TASK
Report every line of the data where the string "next" appears.

SUPPLIED INFORMATION
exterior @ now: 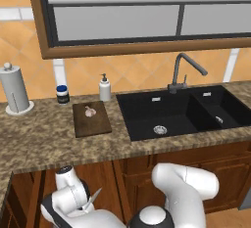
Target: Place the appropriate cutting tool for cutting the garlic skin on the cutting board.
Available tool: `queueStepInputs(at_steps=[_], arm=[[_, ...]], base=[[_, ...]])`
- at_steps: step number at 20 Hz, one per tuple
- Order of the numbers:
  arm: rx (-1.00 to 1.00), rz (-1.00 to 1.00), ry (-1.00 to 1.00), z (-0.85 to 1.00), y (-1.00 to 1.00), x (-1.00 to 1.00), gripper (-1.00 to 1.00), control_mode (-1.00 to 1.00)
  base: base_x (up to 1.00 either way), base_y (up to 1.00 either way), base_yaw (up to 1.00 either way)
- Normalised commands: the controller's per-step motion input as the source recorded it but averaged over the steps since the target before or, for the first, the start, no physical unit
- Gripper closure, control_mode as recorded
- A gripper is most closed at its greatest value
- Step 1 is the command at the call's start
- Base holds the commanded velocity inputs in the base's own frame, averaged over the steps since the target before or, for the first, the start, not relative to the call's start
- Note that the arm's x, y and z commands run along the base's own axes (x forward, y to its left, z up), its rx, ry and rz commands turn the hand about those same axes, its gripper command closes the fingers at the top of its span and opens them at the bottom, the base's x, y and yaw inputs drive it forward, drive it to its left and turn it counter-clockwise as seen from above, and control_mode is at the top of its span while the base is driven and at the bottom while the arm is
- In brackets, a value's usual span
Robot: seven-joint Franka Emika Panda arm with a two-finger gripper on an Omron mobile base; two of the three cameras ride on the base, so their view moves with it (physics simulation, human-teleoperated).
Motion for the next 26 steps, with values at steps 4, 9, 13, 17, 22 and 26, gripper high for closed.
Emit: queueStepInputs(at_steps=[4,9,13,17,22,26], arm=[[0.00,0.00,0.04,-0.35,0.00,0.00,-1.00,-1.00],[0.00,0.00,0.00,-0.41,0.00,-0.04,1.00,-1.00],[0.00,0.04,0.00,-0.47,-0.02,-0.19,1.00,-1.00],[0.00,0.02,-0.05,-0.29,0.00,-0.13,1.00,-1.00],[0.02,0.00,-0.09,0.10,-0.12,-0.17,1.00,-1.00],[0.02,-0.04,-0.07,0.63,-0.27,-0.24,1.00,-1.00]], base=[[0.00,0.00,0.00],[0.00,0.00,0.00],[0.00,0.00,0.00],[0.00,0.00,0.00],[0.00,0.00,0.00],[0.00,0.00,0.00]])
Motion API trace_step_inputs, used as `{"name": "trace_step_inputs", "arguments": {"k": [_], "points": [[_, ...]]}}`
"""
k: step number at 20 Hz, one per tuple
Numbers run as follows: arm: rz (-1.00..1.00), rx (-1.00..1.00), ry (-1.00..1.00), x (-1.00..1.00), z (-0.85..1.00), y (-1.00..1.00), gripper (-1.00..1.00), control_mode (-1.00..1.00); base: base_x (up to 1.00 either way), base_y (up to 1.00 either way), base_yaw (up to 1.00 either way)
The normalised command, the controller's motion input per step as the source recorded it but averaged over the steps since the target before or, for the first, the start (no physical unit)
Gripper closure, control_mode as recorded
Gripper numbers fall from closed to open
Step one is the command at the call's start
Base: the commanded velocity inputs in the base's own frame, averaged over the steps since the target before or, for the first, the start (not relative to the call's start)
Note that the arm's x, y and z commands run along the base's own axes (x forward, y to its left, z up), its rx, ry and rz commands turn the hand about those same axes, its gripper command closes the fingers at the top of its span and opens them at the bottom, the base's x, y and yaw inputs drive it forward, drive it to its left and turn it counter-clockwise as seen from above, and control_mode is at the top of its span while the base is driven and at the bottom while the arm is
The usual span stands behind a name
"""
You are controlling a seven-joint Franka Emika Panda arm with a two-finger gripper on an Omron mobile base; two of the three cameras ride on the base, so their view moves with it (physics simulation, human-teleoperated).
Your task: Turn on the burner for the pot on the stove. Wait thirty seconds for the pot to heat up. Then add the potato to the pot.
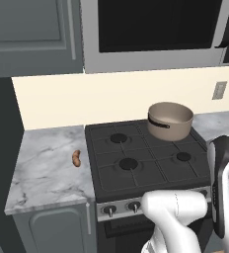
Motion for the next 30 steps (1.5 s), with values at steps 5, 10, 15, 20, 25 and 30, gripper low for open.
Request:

ANSWER SECTION
Motion for the next 26 steps, with values at steps 4, 9, 13, 17, 22 and 26, gripper high for closed.
Motion for the next 30 steps (1.5 s), with values at steps 5, 10, 15, 20, 25 and 30, gripper low for open.

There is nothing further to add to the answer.